Heavy industry in the world’s most advanced economies can become carbon neutral – if governments implement the right policies in the next five years.

This is the conclusion of the International Energy Agency (IEA) in its report Achieving Net Zero Heavy Industry Sectors in G7 Members.

The G7 is a grouping of seven of the world’s richest nations: the United Kingdom, United States, Canada, Japan, Germany, France and Italy, plus the European Union.

These economies can show the rest of the world how to cut emissions from heavy industry, says the IEA.

Global CO2 emissions by sector in the Net Zero Emissions by 2050 Scenario.
Industry is a big contributor to global carbon emissions, but faces extra challenges to become carbon neutral, the IEA says. Image: IEA (p20)

Chemicals, steel, cement and other heavy industries are critical to everyday things we rely on, like vehicles, buildings and surgical supplies, the IEA explains. But producing these materials involves vast amounts of energy and heat.
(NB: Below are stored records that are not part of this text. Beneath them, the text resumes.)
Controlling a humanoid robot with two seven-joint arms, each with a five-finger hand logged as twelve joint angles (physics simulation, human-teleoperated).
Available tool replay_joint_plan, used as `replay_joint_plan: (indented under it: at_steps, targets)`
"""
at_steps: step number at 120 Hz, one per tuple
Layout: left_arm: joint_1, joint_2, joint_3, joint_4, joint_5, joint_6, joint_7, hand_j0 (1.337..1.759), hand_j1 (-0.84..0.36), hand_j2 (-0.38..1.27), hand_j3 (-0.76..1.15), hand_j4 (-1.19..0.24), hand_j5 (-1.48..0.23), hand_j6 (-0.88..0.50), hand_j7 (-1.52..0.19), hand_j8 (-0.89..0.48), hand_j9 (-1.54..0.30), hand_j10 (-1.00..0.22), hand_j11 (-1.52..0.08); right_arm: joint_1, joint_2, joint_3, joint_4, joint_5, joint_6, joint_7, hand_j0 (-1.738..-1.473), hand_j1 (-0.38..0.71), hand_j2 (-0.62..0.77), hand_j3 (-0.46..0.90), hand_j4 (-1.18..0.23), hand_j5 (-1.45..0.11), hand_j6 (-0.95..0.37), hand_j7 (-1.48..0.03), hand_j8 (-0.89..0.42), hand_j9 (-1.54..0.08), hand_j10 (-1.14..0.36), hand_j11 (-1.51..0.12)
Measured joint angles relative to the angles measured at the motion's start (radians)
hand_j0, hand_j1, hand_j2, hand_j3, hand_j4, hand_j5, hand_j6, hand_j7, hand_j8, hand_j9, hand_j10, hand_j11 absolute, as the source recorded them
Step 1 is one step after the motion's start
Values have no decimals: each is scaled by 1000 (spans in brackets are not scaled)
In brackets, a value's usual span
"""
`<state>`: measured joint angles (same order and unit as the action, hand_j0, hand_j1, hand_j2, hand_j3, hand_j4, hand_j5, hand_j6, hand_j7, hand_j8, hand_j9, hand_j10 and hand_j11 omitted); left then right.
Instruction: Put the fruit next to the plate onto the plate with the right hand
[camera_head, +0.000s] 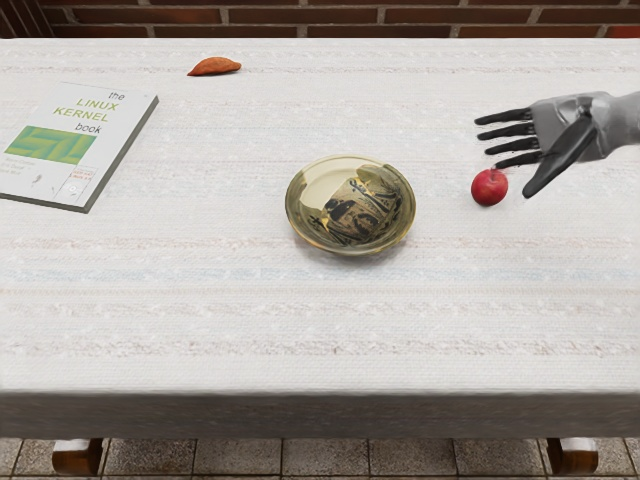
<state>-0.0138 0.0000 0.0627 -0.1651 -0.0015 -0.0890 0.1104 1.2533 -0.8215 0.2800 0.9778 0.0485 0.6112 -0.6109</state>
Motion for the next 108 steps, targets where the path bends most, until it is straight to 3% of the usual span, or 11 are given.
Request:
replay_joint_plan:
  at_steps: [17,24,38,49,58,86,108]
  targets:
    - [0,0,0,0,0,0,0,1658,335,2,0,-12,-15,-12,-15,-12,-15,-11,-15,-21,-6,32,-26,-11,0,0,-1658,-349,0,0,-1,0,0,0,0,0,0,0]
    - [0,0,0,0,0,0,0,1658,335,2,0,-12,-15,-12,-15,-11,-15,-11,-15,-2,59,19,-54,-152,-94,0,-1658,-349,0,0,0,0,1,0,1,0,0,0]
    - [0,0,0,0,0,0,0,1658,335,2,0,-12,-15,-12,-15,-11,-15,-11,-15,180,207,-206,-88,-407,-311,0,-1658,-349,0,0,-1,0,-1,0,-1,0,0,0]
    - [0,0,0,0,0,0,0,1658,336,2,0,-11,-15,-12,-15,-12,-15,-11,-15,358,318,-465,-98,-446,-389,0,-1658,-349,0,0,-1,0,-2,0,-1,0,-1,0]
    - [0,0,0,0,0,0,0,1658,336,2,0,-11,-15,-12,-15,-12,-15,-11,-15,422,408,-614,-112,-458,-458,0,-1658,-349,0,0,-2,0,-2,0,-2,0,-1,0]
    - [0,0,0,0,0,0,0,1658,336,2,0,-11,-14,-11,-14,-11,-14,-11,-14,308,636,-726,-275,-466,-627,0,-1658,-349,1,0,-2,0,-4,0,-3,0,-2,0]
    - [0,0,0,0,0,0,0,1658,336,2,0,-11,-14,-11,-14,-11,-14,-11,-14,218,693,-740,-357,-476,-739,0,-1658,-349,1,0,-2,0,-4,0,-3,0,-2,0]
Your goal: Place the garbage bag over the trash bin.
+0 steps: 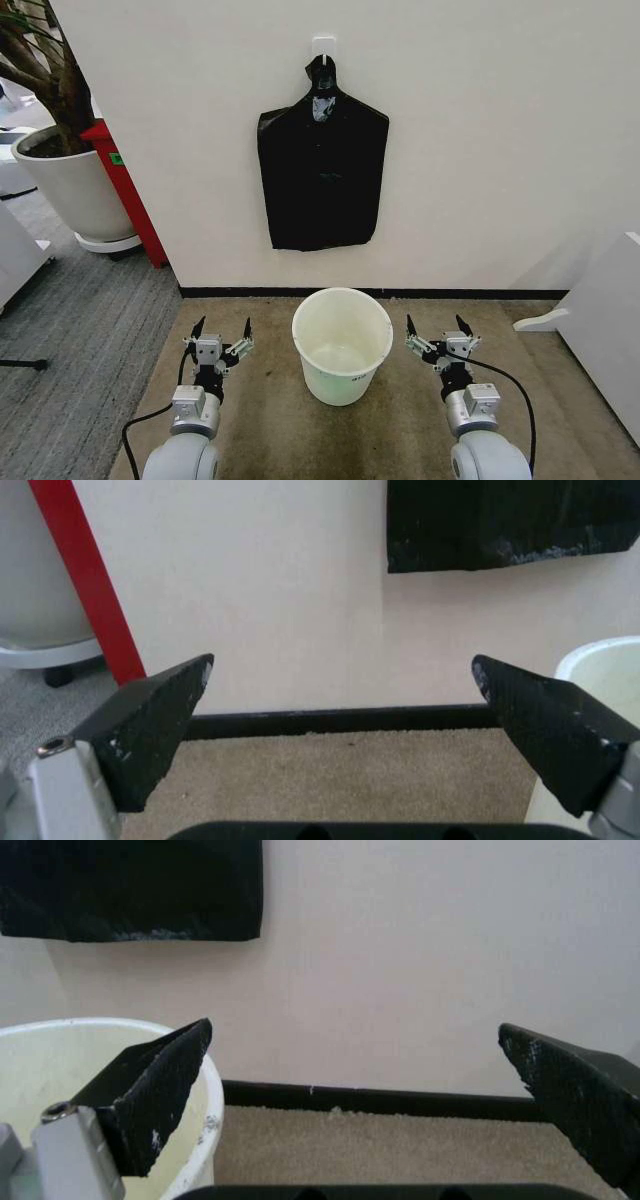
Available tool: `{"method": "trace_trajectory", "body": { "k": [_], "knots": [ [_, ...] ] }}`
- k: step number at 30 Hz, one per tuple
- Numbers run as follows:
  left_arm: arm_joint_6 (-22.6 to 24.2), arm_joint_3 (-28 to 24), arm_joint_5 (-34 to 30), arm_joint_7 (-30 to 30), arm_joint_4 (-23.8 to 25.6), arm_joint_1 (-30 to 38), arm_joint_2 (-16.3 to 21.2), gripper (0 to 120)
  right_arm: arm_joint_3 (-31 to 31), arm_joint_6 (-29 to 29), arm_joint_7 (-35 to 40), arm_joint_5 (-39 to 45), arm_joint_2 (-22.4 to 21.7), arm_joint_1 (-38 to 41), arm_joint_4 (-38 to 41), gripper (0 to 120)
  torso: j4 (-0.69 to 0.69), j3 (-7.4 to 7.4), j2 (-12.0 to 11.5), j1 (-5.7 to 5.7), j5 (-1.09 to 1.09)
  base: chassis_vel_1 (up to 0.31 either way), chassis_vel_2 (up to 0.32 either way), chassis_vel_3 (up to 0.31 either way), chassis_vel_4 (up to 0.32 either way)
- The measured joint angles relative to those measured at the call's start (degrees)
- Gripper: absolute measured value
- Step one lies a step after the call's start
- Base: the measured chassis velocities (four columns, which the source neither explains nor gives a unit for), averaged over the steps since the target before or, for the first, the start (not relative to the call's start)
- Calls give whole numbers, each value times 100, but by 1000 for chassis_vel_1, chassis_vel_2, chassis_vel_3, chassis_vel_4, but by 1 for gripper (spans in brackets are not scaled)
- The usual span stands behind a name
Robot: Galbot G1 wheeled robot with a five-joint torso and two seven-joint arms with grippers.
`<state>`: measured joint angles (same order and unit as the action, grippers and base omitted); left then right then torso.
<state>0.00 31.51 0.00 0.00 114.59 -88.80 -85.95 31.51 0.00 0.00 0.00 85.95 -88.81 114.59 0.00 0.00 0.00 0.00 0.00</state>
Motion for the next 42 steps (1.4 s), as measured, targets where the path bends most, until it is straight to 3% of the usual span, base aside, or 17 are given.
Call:
{"method": "trace_trajectory", "body": {
  "k": [42],
  "knots": [
    [0,10,-9,0,10,-14,4,100,0,-2,-1,4,2,-12,17,100,0,0,0,0,0,0,0,0,0]
  ]
}}
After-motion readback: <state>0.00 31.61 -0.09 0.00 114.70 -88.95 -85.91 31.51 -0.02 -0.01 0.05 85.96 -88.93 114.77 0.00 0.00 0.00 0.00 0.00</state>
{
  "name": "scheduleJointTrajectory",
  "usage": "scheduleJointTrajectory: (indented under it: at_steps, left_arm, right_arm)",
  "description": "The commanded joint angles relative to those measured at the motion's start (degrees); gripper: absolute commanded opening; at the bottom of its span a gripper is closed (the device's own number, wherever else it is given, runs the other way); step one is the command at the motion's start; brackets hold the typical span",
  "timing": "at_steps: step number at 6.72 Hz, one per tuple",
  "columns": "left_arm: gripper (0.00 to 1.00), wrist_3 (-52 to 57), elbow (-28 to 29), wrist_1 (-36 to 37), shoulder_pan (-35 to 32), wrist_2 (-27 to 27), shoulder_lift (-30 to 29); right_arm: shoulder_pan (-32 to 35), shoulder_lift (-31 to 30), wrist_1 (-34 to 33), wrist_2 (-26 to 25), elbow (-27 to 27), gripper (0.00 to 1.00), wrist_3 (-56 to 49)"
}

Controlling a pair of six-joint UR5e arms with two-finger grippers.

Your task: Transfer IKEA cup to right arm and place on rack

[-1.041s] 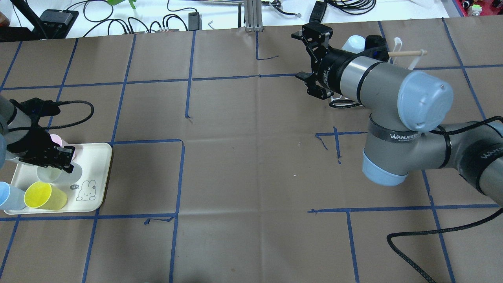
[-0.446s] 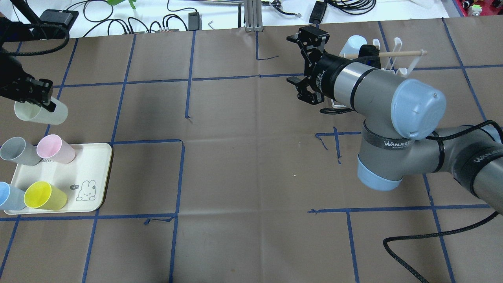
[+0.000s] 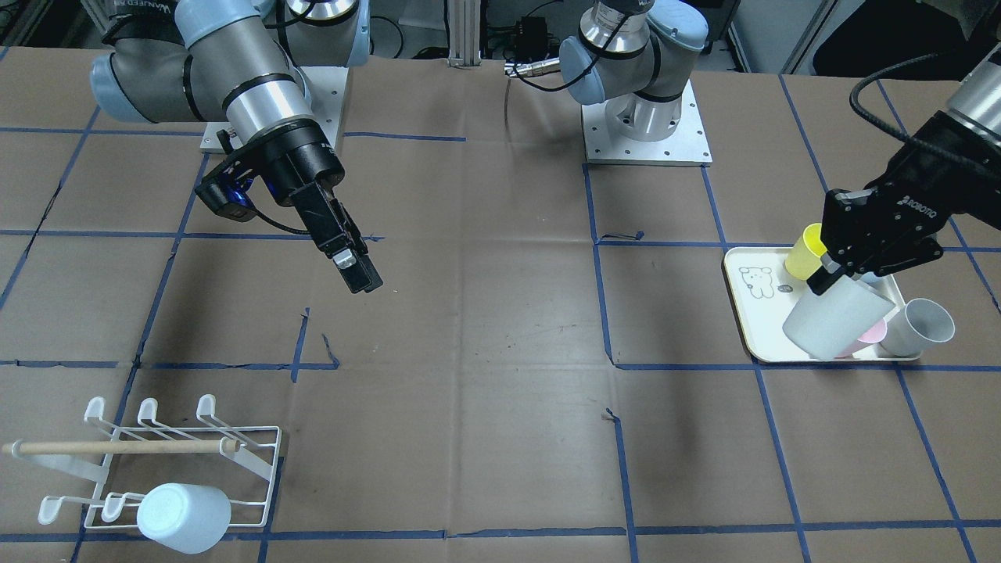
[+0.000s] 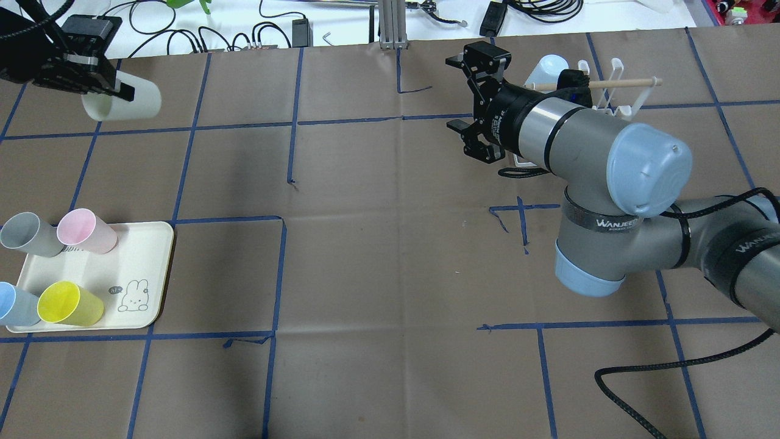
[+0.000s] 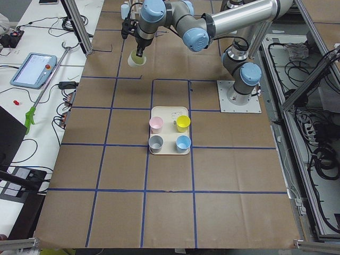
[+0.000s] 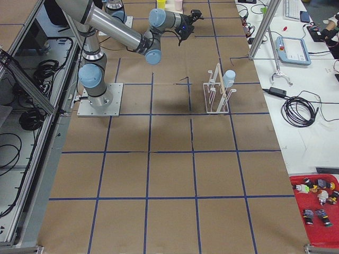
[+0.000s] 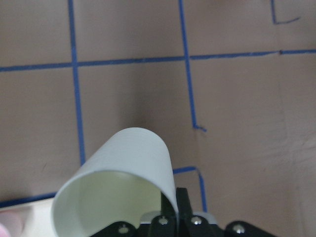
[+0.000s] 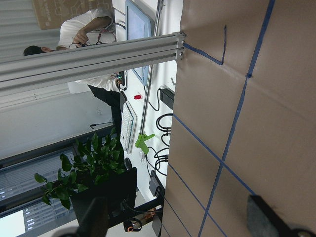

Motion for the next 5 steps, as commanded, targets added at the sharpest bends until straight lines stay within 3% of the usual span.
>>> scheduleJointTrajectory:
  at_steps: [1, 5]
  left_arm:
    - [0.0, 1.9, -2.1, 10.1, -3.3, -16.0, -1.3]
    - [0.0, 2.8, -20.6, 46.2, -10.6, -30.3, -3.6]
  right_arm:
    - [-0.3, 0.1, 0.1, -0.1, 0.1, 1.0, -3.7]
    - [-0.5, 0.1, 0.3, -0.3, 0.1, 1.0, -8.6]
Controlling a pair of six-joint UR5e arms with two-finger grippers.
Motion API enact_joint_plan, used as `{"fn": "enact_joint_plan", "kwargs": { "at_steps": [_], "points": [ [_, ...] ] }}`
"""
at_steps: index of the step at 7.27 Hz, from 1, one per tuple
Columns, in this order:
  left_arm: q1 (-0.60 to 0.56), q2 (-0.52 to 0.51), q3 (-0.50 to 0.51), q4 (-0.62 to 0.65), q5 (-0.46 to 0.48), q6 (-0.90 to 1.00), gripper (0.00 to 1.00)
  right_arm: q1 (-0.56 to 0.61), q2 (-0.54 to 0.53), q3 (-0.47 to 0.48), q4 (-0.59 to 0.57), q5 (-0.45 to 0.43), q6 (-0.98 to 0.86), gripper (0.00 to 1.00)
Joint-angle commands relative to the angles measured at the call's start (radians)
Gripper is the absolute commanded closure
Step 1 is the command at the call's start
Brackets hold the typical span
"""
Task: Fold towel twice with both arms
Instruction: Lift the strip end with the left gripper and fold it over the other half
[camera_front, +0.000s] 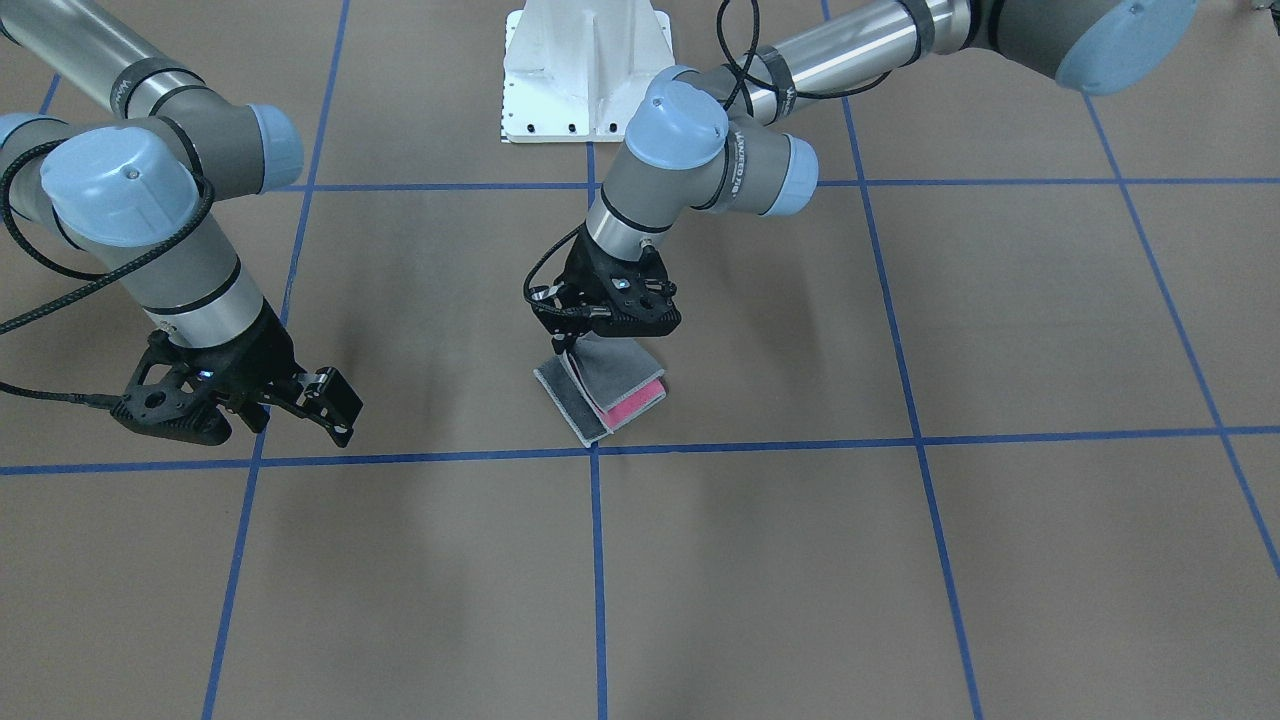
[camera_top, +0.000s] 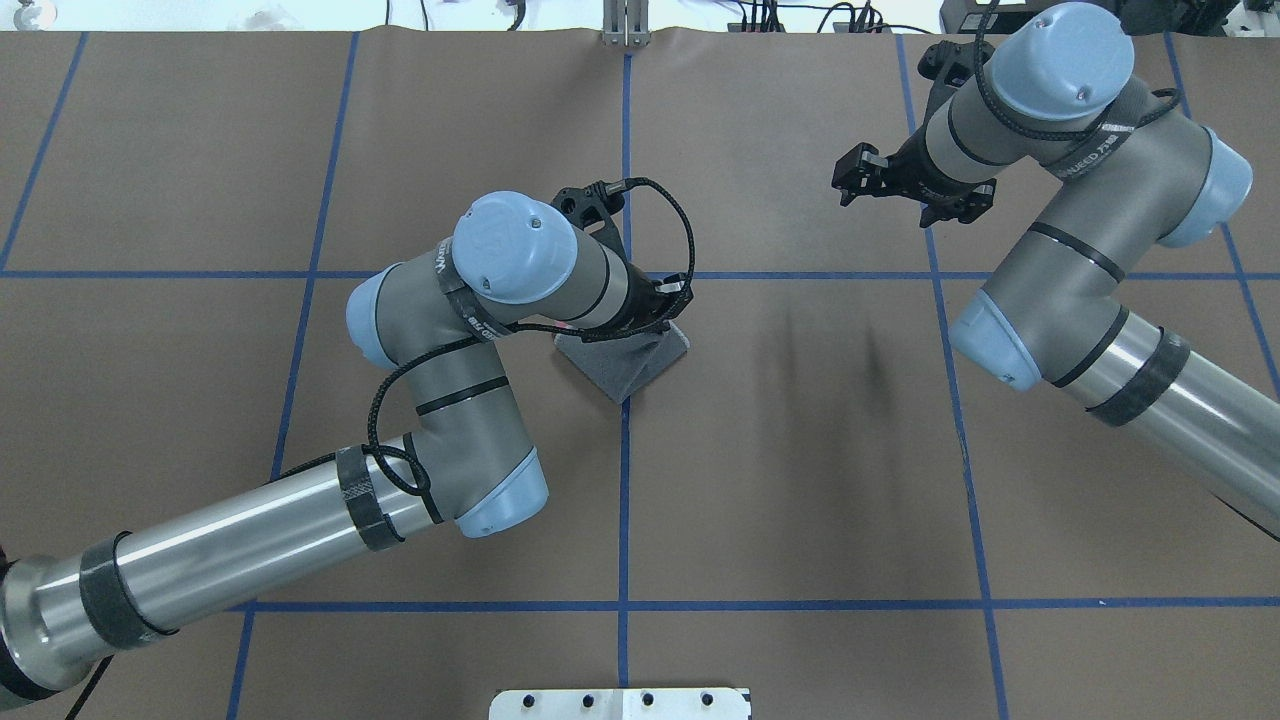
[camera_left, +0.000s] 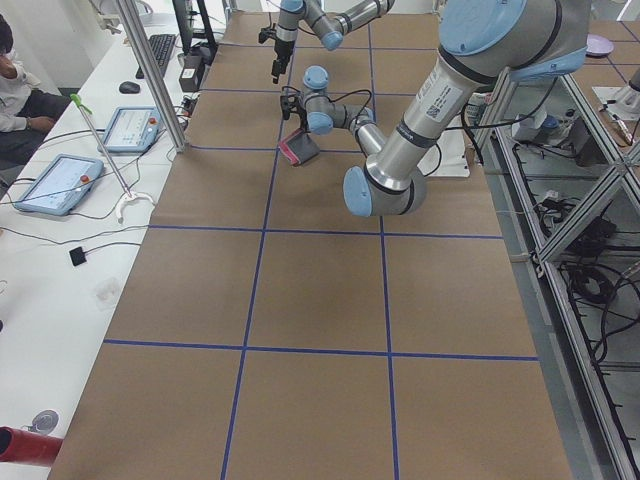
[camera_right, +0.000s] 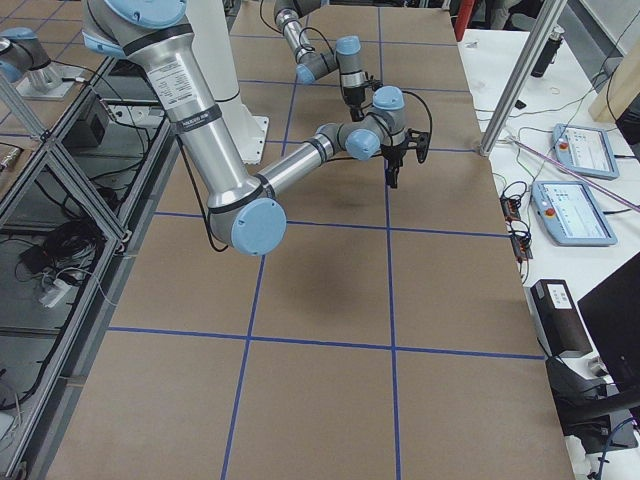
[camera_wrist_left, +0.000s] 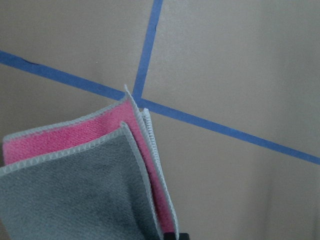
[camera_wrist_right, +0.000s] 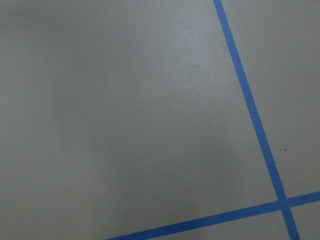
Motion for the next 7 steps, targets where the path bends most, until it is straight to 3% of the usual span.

This means it’s harder for heavy industry to reach ‘net zero’ – carbon neutrality – with steel and cement producers facing particular challenges.

One global initiative working to decarbonize industrial sectors like aluminium, aviation, concrete, shipping and steel, is the World Economic Forum’s First Movers Coalition.

At the Forum’s Annual Meeting in Davos this year, the Coalition announced it had expanded, with 55 companies and nine countries now committed to purchasing a proportion of the industrial materials and transport they need from suppliers using near-zero or zero-carbon solutions.

Here are the IEA’s recommendations for heavy industry in G7 economies over the next five years.

1. Set a clear direction

Ambitious plans with clear targets should be developed for G7 industry sectors by no later than the mid-2020s, the IEA says. These should be backed by clear policies that promote innovative technologies and the efficient use of materials.

2. Show industry what works

Demonstration projects in different regions would show how industries can operate with near-zero CO2 emissions. G7 governments should be deciding in the next one to two years how to finance these and reduce any risk. At least two or three methods should demonstrate ways to produce both steel and cement with near-zero emissions, the IEA suggests.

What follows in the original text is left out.